Japans Ministerium für Wirtschaft und Handel erklärte, man wolle eine schnelle Verringerung der Ölimporte vermeiden und werde Washington um entsprechende Ausnahmeregelungen bitten. In Südkorea, das vor allem ultraleichtes Öl zur Spritproduktion einführt, heißt es, die Raffinerien könnten aus technischen Gründen nicht kurzfristig auf andere Lieferanten umstellen. In Indien teilte die Regierung mit, man halte sich an UN-Sanktionen, nicht aber an bilaterale US-Strafen. Eine Delegation des Außen- und des Ölministeriums werde Anfang Juni europäische Hauptstädte besuchen, um zu beraten, wie sich Indiens Importe schützen ließen. Das Land wickelt Zahlungen für iranisches Öl in Euro ab. Die Bankverbindungen aufrechtzuerhalten, sei zentral, zitiert das indische Wirtschaftsblatt Economic Times Regierungsvertreter. Außenministerin Sushma Swaraj werde dazu noch im Juni nach Europa reisen.

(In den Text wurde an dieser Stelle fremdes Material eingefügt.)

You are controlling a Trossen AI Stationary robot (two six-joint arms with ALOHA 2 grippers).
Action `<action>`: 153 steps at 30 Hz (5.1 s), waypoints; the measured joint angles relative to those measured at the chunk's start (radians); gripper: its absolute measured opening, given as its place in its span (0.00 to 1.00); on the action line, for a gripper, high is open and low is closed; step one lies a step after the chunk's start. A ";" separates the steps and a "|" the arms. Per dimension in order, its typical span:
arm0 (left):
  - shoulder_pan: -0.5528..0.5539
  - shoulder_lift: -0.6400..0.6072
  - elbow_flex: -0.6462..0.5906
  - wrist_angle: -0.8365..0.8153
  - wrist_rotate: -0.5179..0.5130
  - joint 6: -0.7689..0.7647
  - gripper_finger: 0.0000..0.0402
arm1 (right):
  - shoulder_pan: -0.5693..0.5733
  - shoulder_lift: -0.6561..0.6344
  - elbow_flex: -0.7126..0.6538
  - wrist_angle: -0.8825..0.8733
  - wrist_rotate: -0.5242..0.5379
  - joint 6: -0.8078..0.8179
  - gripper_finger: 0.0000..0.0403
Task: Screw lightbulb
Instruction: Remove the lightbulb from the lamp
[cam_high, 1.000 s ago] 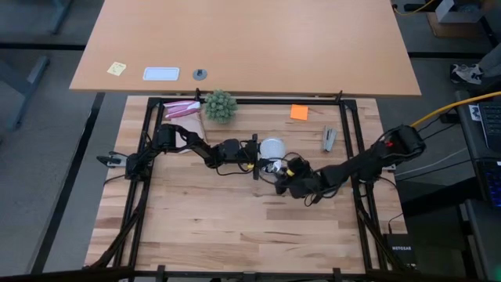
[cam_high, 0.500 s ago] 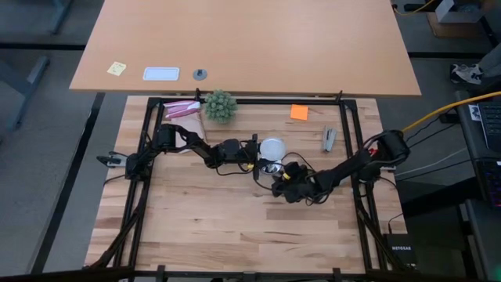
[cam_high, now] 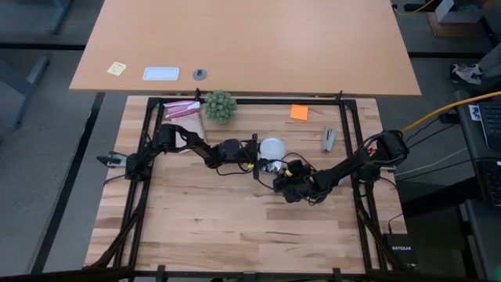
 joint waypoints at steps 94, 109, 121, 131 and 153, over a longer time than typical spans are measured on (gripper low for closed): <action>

Die Bankverbindungen aber sind trotz des politischen Willens der Europäer Kern des Problems: Es gibt kaum Geldinstitute, die groß genug sind, die iranischen Ölgeschäfte abzuwickeln, ohne zugleich auf Zugang zum US-Markt und vor allem zur weltweiten Leitwährung Dollar angewiesen zu sein - sie ist Trumps schärfste Waffe. Diese wirtschaftliche Macht in politischen Druck umzumünzen, darin haben die USA gerade im Falle Irans lange Erfahrung.

Eine Überlegung lautet, Zentralbanken in Europa mit der Abwicklung der Zahlungen zu betrauen - in der Annahme, dass die USA sie nicht mit Strafen belegen. Allerdings können Regierungen die unabhängigen Institute nicht zwingen. Viele iranische Banken wiederum halten Regularien im internationalen Zahlungsverkehr etwa zur Bekämpfung von Geldwäsche und Terrorfinanzierung nicht ein, was sie zu überaus problematischen Partnern macht.

Entscheidend ist der Zugang zum Netzwerk der Banken

Irans Botschafter in Berlin, Ali Majedi, fordert von den Europäern denn auch "konkrete und effektive Lösungen". Er hat die Gründung einer europäischen Bank vorgeschlagen, die abgekoppelt vom US-Markt in Euro Geschäfte mit Iran abwickeln soll. Allerdings wird es schwierig, ein solches Institut schnell zu gründen - und vor allem Investoren zu finden, die bereit sind, ihr Geld gegen die USA zu setzen. Italien hat eine halbstaatliche Institution zu diesem Zweck gegründet, allerdings mit einem Kapital von gerade einmal 500 Millionen Euro. China hat Iran indes angeboten, den Ölhandel in Renminbi abzuwickeln - Peking will ohnehin den Dollar als Leitwährung zurückdrängen. Allerdings kann Iran damit wiederum nur in China einkaufen.

Als Schlüsselfrage bezeichnet Majedi, früher stellvertretender Ölminister, Irans Zugang zum Swift-System. Der Dienstleister mit Sitz in Brüssel wickelt Kommunikation und Transaktionen zwischen Tausenden Banken in 210 Ländern ab. Wer vom Netzwerk abgeschnitten ist, kann rein technisch kaum noch internationale Überweisungen vornehmen oder empfangen. Auch US-Banken sind auf die Dienste von Swift angewiesen - ob die Europäer jedoch bereit sind, das enorme politische Risiko einzugehen, Irans Zugang gegen den Willen der USA zu gewährleisten, ist fraglich.

Wenn es den Europäern gelänge, das Atomabkommen eine Weile am Leben zu halten, wäre das den USA nicht einmal unrecht. Damit würde eine Eskalation mit Teheran vermieden, auf die Washington nicht wirklich eingestellt ist. Und die Beschränkungen für Irans Atomprogramm blieben bestehen. US-Diplomaten zeigen sich aber zuversichtlich, dass Washington sich letztlich durchsetzen wird: Die Sanktionen verlangen von Drittstaaten, ihre Ölkäufe in Iran Schritt für Schritt zu reduzieren; das gibt den USA Zeit, nach Trumps abrupter und politisch schlecht vorbereiteter Entscheidung den Druck allmählich zu steigern - und eine Strategie zu entwickeln.